Airbnb revenues have increased by 421% in Dubai between August 2015 and August 2017.
Listings have nearly tripled to 3,249 representing a figure of $3.3 million.
That’s according to Chestertons MENA, a leading international property agency, that has released a special market report outlining the growth of Airbnb in Dubai between August 2015 and August 2017.
“In April 2016, a new Executive Resolution No. (1/2016) concerning the Second Edition of ‘Dubai Holiday Home Rental Regulations’ was introduced, resulting in the relaxation of the rules surrounding holiday home rentals. This has, in turn, increased the number of listings and created alternative accommodation options to achieve the emirate’s 2020 objectives,” said Ivana Gazivoda Vucinic, head of advisory and research, Chestertons MENA.
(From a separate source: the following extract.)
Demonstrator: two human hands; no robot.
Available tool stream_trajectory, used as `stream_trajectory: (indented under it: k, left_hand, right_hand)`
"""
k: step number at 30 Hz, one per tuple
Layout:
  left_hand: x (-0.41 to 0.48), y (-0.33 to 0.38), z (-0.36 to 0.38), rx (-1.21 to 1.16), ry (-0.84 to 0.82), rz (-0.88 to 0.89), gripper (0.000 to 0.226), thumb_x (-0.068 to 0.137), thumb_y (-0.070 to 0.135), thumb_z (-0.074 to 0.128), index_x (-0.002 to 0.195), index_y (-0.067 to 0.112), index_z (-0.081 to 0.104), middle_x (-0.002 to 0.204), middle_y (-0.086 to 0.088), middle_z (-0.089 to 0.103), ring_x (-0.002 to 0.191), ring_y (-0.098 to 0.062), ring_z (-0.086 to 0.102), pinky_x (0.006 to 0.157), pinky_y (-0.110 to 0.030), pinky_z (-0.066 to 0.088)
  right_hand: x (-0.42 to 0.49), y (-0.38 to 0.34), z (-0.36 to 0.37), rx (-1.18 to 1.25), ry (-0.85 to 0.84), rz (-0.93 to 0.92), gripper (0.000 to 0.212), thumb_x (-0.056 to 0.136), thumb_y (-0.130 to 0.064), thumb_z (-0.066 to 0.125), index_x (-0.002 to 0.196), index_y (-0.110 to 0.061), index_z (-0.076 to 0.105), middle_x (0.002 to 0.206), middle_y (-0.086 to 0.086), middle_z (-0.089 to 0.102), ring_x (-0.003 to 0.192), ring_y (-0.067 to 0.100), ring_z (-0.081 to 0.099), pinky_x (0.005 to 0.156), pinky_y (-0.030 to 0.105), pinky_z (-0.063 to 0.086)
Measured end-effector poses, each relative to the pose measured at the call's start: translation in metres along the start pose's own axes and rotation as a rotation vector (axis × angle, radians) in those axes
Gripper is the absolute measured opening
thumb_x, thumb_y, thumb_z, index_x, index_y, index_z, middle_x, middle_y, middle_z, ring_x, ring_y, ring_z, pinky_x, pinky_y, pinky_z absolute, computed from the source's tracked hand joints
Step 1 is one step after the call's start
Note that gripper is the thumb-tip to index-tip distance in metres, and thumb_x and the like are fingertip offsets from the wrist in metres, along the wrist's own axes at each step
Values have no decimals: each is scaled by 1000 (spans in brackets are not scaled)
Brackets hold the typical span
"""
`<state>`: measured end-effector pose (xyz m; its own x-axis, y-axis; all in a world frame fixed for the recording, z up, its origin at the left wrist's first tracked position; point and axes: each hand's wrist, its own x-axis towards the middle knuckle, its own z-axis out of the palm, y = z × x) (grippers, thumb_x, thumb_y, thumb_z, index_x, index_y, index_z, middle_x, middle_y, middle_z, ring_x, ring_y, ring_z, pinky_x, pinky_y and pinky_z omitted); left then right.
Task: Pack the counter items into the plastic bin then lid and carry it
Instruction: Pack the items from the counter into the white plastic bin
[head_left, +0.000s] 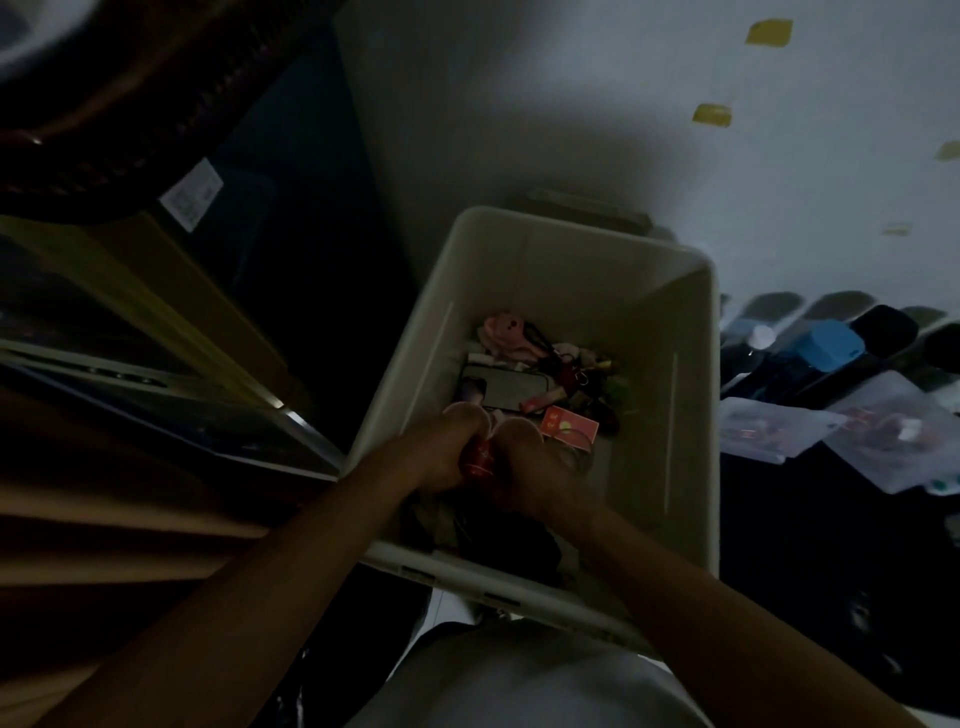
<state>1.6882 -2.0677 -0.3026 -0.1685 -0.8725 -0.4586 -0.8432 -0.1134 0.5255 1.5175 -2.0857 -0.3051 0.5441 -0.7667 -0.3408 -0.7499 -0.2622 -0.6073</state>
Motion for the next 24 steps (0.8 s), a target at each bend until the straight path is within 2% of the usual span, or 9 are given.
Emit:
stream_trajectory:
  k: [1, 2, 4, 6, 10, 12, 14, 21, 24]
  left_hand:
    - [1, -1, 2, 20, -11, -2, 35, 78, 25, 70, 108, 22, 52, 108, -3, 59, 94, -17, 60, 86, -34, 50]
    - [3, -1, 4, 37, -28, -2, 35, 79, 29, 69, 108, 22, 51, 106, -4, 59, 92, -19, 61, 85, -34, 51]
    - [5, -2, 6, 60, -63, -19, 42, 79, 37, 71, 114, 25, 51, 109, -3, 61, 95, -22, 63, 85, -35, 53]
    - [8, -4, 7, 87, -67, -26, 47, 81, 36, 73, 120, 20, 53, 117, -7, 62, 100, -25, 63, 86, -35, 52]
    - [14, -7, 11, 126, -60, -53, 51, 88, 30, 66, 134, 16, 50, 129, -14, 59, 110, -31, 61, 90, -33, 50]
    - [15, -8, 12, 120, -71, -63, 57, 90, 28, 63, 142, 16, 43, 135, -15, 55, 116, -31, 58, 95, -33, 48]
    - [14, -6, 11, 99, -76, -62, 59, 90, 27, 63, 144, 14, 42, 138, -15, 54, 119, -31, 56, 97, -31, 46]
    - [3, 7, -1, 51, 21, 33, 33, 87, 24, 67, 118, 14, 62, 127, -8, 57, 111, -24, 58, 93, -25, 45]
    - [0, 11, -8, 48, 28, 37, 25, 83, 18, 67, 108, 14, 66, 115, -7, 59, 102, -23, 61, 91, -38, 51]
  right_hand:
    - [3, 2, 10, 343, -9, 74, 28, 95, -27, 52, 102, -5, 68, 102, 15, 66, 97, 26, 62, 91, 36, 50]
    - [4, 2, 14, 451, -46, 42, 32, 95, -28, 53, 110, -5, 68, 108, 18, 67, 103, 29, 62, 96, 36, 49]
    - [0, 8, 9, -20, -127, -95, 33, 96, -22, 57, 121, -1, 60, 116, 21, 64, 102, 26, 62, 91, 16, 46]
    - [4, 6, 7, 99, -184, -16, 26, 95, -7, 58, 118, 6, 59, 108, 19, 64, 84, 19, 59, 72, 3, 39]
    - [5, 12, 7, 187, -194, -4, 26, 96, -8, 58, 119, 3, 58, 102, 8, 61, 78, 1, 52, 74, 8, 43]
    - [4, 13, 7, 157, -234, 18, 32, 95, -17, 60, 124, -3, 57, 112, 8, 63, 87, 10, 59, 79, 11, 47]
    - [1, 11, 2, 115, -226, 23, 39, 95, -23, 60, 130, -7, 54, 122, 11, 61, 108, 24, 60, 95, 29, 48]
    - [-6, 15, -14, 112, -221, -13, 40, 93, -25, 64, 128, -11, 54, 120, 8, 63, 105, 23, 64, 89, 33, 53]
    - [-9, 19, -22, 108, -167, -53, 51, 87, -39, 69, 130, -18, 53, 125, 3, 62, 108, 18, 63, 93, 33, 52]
The relaxation of rules, effectively making it possible for home owners and tenants to cut out the middleman and list their property directly on the site, has resulted in a marked increase in the number of listed Airbnb units available, rising 161% from 1,241 units in August 2015 to 3,249 units in August 2017.
Chestertons research has revealed, rather than competing with Dubai’s hospitality sector, the Airbnb concept is complementing the hotel offering within the emirate by providing an alternative travel experience, with average occupancy levels topping 57% during Dubai’s peak season.
During the low season months of June, July and August 2017, Airbnb occupancy levels averaged nearly 40% – on a par with performance in the hotel industry.
The Dubai Department of Tourism and Commerce Market signed an agreement with Airbnb in May 2016, to help further regulate the accommodation offering available and ensure only whole or integral units are marketed, promoting responsible hosting and helping grow and diversify tourism in the emirate in line with Dubai’s strategy to attract 20 million visitors by 2020.